Além de quanto está sendo consumido pelos espectadores de esportes pesados e os tipos de plataformas que eles estão consumindo, o que este grupo está assistindo, esportivo ou não, também é de particular importância para os proprietários de mídia, compradores e marcas.

Então, o que eles estão observando?

A análise aproveitou o painel nacional da Nielsen e analisou a programação da televisão nos fins de semana durante o mês de março e descobriu que as notícias representam uma fatia maior do tempo de audiência dos consumidores, uma vez que eles procuram se manter atualizados sobre a pandemia. Além disso, mais tempo está sendo gasto assistindo filmes de longa metragem, o que é ainda mais proeminente entre os telespectadores de esportes pesados. E, é claro, a programação de vídeos por assinatura sob demanda (SVOD) também está compondo uma fatia maior de visualização entre esses adultos. De fato, os telespectadores da Heavy Sports Viewers quase dobraram sua audiência para a programação SVOD de sábado, 7 de março, a sábado, 28 de março, para 9% de seu tempo. 
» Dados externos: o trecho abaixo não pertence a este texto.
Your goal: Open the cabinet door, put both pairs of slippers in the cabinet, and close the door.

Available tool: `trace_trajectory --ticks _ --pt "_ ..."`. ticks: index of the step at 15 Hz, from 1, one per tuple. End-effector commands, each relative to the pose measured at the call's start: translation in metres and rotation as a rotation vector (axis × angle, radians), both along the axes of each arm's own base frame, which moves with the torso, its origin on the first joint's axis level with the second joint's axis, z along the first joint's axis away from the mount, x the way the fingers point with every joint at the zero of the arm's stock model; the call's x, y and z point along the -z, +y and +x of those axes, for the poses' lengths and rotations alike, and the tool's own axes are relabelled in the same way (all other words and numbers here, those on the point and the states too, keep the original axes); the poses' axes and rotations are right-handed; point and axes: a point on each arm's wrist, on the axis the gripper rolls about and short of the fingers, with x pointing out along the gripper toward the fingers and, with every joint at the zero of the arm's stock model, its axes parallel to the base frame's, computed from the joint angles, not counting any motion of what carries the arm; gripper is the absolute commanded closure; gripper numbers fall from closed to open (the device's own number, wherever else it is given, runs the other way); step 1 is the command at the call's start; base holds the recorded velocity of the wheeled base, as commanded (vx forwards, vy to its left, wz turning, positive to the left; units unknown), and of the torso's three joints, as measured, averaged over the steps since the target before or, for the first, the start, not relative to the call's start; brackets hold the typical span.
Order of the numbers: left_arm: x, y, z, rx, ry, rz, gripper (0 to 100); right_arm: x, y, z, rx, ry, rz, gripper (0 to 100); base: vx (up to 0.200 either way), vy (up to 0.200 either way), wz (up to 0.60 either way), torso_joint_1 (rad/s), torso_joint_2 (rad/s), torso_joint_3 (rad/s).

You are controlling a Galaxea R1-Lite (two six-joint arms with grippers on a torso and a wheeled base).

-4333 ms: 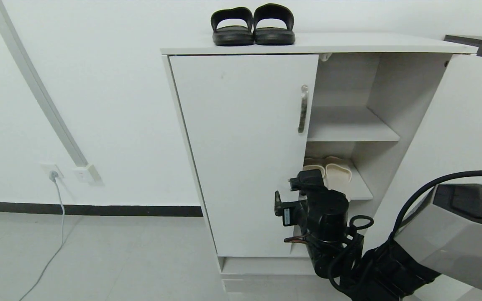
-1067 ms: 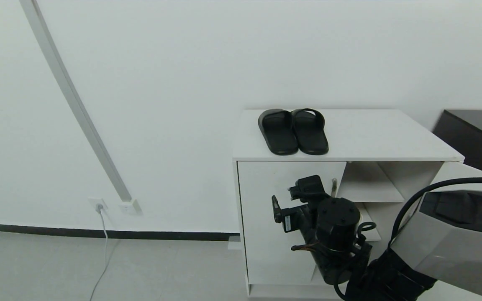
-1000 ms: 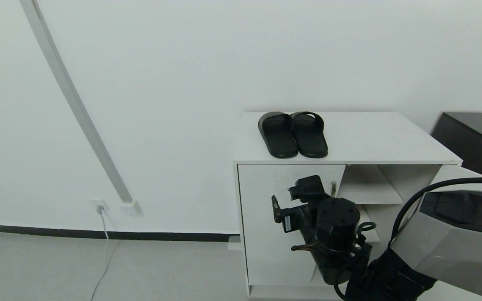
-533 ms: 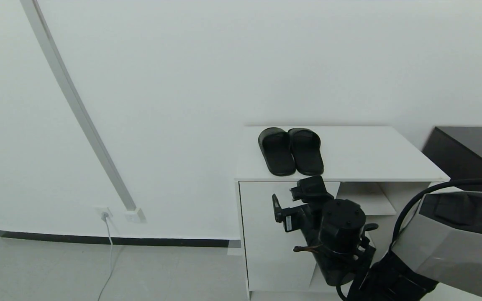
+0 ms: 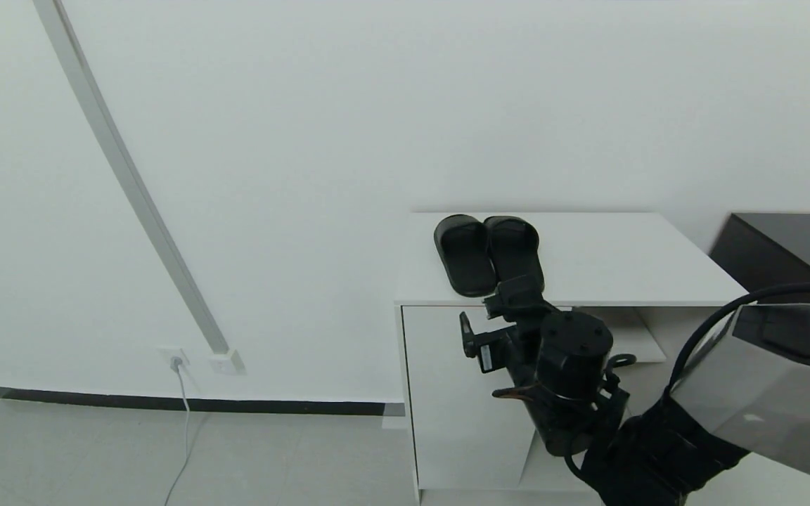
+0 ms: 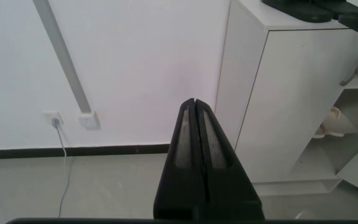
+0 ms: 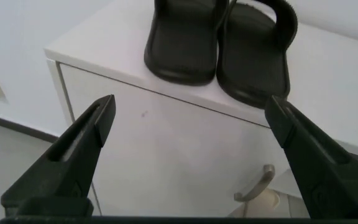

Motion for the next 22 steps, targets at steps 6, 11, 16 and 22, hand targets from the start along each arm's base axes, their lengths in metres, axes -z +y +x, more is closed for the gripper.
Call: trace_trajectory --ticks 6,11,16,22 --pt "0.000 0.000 0.000 0.000 0.001 0.000 100 -0.065 0.005 0.023 0.035 0.111 0.129 0 0.000 0.000 0.00 0.000 0.00 0.000" --pt "0.000 0.000 0.000 0.000 0.001 0.001 100 -0.076 -0.001 0.039 0.083 0.181 0.165 0 0.000 0.000 0.00 0.000 0.00 0.000" --pt "0.000 0.000 0.000 0.000 0.001 0.001 100 -0.072 -0.008 0.045 0.108 0.190 0.169 0 0.120 0.000 0.00 -0.004 0.00 0.001" --pt "0.000 0.000 0.000 -0.001 0.001 -0.003 100 -0.050 -0.015 0.047 0.080 0.254 0.151 0 0.200 0.000 0.00 0.009 0.00 0.002"
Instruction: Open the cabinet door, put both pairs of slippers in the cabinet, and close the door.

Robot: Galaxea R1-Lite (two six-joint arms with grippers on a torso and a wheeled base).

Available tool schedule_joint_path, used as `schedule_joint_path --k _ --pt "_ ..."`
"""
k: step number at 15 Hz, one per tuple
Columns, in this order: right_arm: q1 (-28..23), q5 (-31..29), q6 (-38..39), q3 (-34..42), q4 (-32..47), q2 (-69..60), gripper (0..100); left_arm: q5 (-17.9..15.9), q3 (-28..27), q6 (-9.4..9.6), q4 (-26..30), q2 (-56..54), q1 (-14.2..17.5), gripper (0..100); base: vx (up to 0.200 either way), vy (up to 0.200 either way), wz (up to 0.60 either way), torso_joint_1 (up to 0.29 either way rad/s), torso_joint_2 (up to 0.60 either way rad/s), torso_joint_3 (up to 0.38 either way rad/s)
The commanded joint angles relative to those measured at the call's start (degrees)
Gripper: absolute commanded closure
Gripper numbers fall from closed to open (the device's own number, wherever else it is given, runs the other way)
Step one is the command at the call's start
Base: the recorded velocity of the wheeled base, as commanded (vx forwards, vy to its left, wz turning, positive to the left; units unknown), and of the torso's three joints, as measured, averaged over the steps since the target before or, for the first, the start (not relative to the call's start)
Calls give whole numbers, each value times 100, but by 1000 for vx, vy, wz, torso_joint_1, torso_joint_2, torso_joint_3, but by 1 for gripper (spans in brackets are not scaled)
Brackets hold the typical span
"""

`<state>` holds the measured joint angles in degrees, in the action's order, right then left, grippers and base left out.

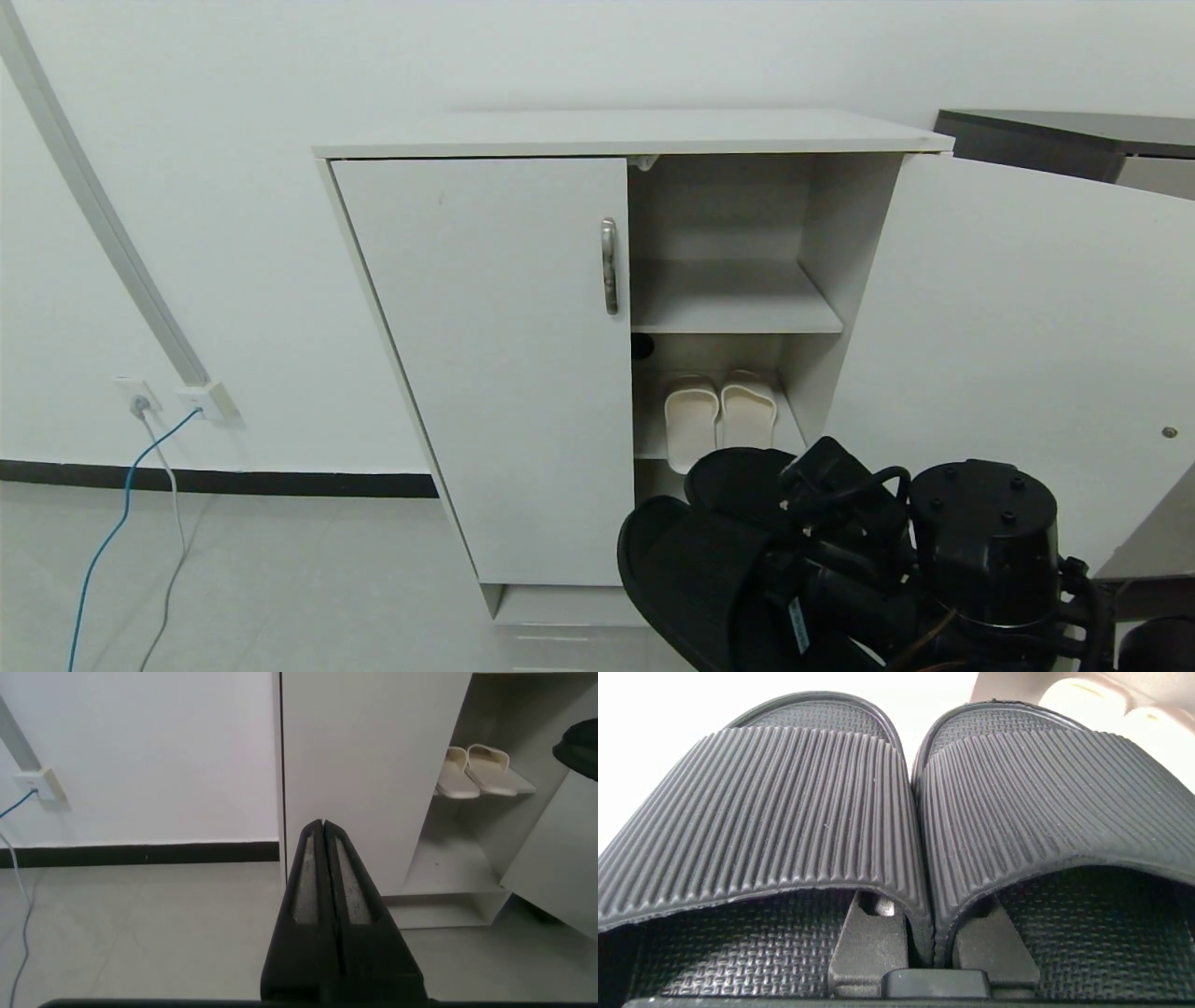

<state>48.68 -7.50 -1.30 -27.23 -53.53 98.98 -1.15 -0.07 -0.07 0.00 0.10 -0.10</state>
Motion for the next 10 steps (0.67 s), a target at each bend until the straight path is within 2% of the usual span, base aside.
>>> schedule_joint_path --k 1,8,9,10 --pt "1 20 -1 8 0 -1 100 0 -1 -1 -9 -1 1 100 0 0 0 0 0 0" --pt "10 3 -10 -1 -70 8 100 0 -1 7 0 -1 10 100 0 0 0 0 0 0" --pt "10 -33 -10 -10 -96 25 100 0 -1 7 0 -1 1 100 0 -200 0 2 12 7" --pt "37 -50 -10 -45 -105 96 100 0 -1 7 0 -1 1 100 0 0 0 0 0 0"
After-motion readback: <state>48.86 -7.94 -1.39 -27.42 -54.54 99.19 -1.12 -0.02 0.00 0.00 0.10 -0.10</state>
Mas os espectadores de esportes pesados não são tão rápidos a desistir de encontrar forragem para substituir e saciar sua luxúria por esportes ao vivo! 

De fato, entre esses espectadores esportivos pesados, a programação esportiva ainda representa cerca de um décimo de seu tempo aos domingos, apesar da suspensão dos esportes ao vivo. Parece que as repetições dos jogos de destaque de Larry Bird, Pittsburgh Pirates World Series ou Mets clássicos são um pouco suficientes, mesmo que venham com spoilers óbvios. Assim, apesar do cancelamento dos esportes ao vivo, estes apaixonados telespectadores de TV continuam a encontrar conteúdo esportivo para assistir e desfrutar e as marcas devem considerar esta exibição antes de escurecer também neles, menos eles potencialmente minar qualquer equidade que tenham construído ao longo dos meses ou anos anteriores.
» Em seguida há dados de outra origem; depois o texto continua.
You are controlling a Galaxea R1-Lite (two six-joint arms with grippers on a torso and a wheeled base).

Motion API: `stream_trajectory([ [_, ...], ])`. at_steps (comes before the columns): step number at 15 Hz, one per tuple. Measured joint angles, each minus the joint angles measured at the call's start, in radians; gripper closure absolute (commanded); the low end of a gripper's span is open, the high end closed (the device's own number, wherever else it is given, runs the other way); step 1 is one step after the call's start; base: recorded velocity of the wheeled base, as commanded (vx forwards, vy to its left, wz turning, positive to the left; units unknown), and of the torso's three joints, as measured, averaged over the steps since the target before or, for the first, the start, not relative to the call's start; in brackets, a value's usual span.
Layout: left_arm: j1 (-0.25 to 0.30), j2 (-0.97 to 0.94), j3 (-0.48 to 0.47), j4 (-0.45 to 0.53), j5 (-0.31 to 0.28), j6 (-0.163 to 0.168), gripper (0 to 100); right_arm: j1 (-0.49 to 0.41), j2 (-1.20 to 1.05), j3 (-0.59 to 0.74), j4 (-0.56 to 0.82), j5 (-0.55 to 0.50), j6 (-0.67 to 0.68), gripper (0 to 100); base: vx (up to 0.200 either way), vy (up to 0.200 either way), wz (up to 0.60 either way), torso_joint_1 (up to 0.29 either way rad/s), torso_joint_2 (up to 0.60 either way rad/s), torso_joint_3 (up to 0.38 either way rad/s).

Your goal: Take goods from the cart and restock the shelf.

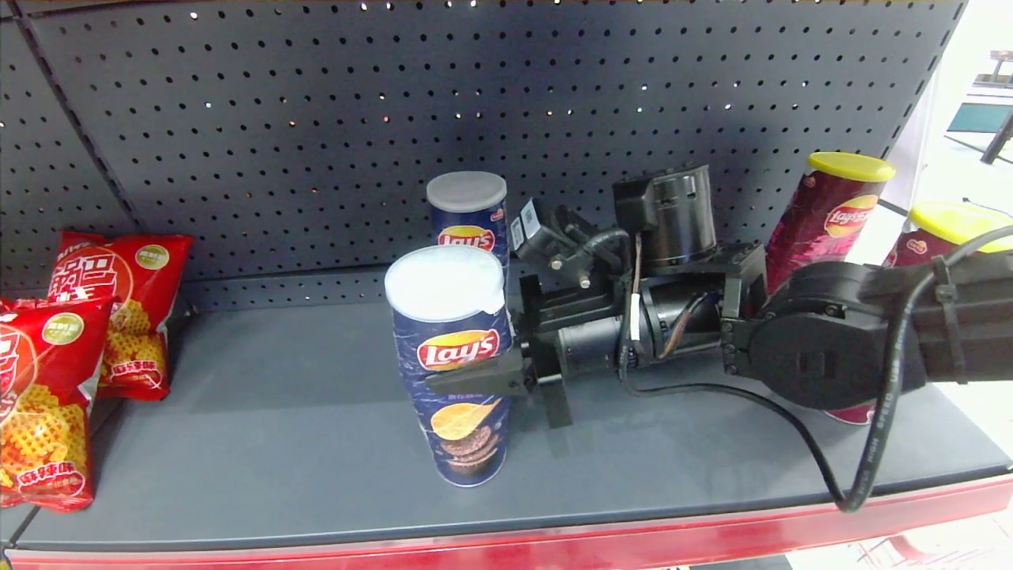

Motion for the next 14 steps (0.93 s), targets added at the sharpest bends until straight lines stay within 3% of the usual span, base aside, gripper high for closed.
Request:
stream_trajectory([
  [14,0.000,0.000,-0.001,0.000,0.000,0.000,0,-0.086,-0.059,0.079,0.002,-0.001,-0.006,100,0.000,0.000,0.00,0.000,0.00,0.000],
])
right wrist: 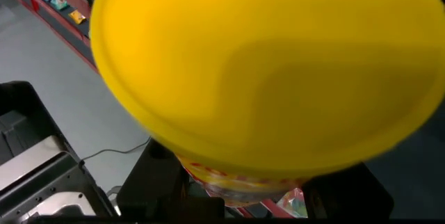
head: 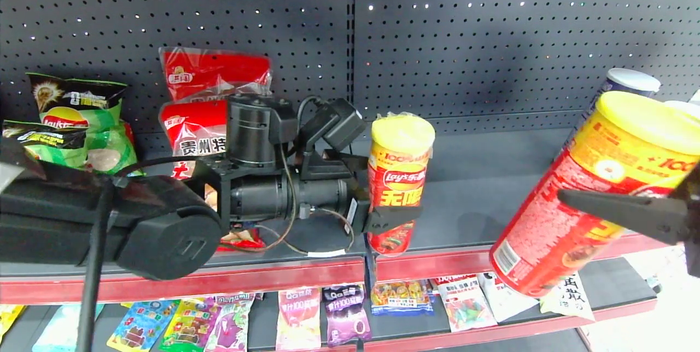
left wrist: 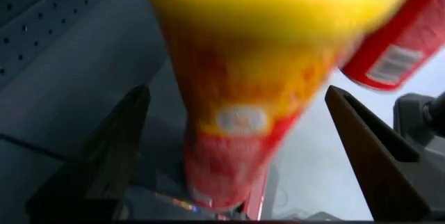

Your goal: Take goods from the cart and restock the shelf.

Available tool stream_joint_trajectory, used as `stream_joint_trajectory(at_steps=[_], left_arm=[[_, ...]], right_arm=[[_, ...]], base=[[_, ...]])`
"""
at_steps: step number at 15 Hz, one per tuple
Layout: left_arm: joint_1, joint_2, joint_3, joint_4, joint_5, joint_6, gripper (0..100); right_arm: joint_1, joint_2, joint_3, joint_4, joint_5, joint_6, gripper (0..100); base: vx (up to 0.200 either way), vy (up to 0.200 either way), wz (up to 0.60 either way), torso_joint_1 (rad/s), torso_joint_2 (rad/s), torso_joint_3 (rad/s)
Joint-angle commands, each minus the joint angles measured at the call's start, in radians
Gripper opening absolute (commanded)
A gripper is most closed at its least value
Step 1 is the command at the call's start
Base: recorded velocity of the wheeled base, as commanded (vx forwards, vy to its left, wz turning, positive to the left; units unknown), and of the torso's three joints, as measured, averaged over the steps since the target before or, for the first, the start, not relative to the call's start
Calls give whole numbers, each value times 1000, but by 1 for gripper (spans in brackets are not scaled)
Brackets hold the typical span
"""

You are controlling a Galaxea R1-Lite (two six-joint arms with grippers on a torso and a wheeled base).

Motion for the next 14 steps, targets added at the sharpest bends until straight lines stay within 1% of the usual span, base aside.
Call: stream_joint_trajectory(at_steps=[1, 2, 3, 4, 6, 7, 8, 9, 11, 13, 14], left_arm=[[14, -79, 83, -1, 13, 3, 100], [17, -95, 103, -1, 25, 3, 100], [18, -133, 151, 1, 51, 3, 100], [23, -156, 186, 1, 54, 3, 100], [37, -185, 237, -1, 55, 6, 100], [60, -211, 267, -1, 52, 6, 100], [69, -222, 278, -1, 51, 6, 100], [78, -260, 317, -1, 52, 3, 100], [78, -302, 352, -1, 54, -3, 100], [93, -331, 392, -1, 55, -9, 100], [109, -361, 422, -1, 55, -9, 100]], right_arm=[[-24, 155, -58, -63, -4, -3, 0], [-25, 178, -63, -84, -6, -3, 0], [-43, 234, -81, -120, -9, -3, 0], [-60, 272, -97, -129, -7, -3, 0], [-66, 333, -135, -132, -3, -3, 0], [-73, 393, -192, -132, -1, -5, 0], [-73, 415, -207, -132, -1, -5, 0], [-70, 461, -238, -133, -3, -19, 0], [-66, 517, -287, -133, -1, -42, 0], [-65, 573, -350, -132, 2, -42, 0], [-53, 631, -419, -132, 0, -40, 0]], base=[[0, 0, 0, 0, 0, 0], [0, 0, 0, 0, 0, 0], [0, 0, 0, 0, 0, 0], [0, 0, 0, 0, 0, 0], [0, 0, 0, 0, 0, 0], [0, 0, 0, 0, 0, 0], [0, 0, 0, 0, 0, 0], [0, 0, 0, 0, 0, 0], [0, 0, 0, 0, 0, 0], [0, 0, 0, 0, 0, 0], [0, 0, 0, 0, 0, 0]])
Quebrando isto em nível local, como a COVID-19 fez infelizes incursões em diferentes regiões em diferentes momentos, esta história permaneceu consistente. Olhando para o fim de semana de 7 de março em comparação com o fim de semana de 28 de março para um punhado de mercados aflitos, a mudança nas preferências de visualização foi semelhante entre os Telespectadores Esportivos Pesados. 

Além disso, embora tenha havido uma falta de eventos esportivos ao vivo na televisão, a análise revelou que em certos mercados, os Telespectadores Esportivos Pesados continuam a buscar conteúdos relacionados ao esporte após a suspensão das ligas - especialmente de nota, porque essas regiões são conhecidas por fãs apaixonados por esportes em geral. Em Boston, 12% do tempo total que os espectadores de Esportes Esportivos Pesados passam a assistir conteúdos relacionados ao esporte, seguidos por Pittsburgh e Washington, DC, (11%) e Detroit e New York City (10%).
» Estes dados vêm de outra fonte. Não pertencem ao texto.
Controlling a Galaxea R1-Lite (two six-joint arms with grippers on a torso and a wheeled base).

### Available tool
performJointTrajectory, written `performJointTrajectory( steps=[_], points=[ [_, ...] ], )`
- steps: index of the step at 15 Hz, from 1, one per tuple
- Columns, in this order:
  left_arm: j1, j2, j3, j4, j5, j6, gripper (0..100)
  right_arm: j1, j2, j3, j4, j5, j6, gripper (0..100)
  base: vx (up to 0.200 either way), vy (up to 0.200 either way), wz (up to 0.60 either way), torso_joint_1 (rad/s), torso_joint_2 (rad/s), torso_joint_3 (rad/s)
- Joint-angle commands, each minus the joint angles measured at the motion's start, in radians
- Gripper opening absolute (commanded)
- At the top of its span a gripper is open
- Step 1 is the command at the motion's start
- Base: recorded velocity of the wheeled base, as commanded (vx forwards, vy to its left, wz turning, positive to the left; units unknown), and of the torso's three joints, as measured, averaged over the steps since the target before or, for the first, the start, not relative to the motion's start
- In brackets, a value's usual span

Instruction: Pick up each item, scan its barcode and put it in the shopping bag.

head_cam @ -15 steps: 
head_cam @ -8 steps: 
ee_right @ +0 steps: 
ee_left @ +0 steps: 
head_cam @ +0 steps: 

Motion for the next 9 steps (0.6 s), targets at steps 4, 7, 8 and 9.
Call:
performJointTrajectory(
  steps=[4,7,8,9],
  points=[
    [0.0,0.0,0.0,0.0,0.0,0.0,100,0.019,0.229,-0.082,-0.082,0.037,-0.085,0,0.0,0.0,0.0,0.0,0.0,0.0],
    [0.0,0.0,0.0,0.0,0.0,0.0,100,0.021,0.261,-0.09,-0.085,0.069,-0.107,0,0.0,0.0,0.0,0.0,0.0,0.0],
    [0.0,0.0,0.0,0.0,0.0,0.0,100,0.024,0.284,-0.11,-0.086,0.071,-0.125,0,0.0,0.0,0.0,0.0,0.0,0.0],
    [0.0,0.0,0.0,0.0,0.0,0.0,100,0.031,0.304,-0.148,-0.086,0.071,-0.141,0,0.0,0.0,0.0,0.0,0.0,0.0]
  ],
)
Ligas e programadores também podem manter a continuidade do consumidor e ajudar a engajar os telespectadores, mantendo a dinâmica da marca, e talvez até mesmo construir alguma equidade, pensando fora da caixa de penalidades pandêmicas, por assim dizer. Quando a NASCAR moveu sua série do pavimento revestido de gasolina para uma experiência virtual, eles atraíram talentos para fora da aposentadoria e conduziram, literalmente, tanto as classificações como o burburinho social. Eles também expuseram novos fãs tanto ao esporte quanto à enorme quantidade de marcas que o acompanham.

medida que os consumidores se acostumam a um novo normal, e isso pode mudar de definição após o fim da pandemia, o mesmo deve acontecer com os proprietários e comerciantes da mídia e isso significa usar os melhores dados possíveis como uma forma de encontrar e interagir com esses consumidores, não importando quais sejam as circunstâncias, onde eles estão ou em que dispositivo eles estão assistindo o conteúdo.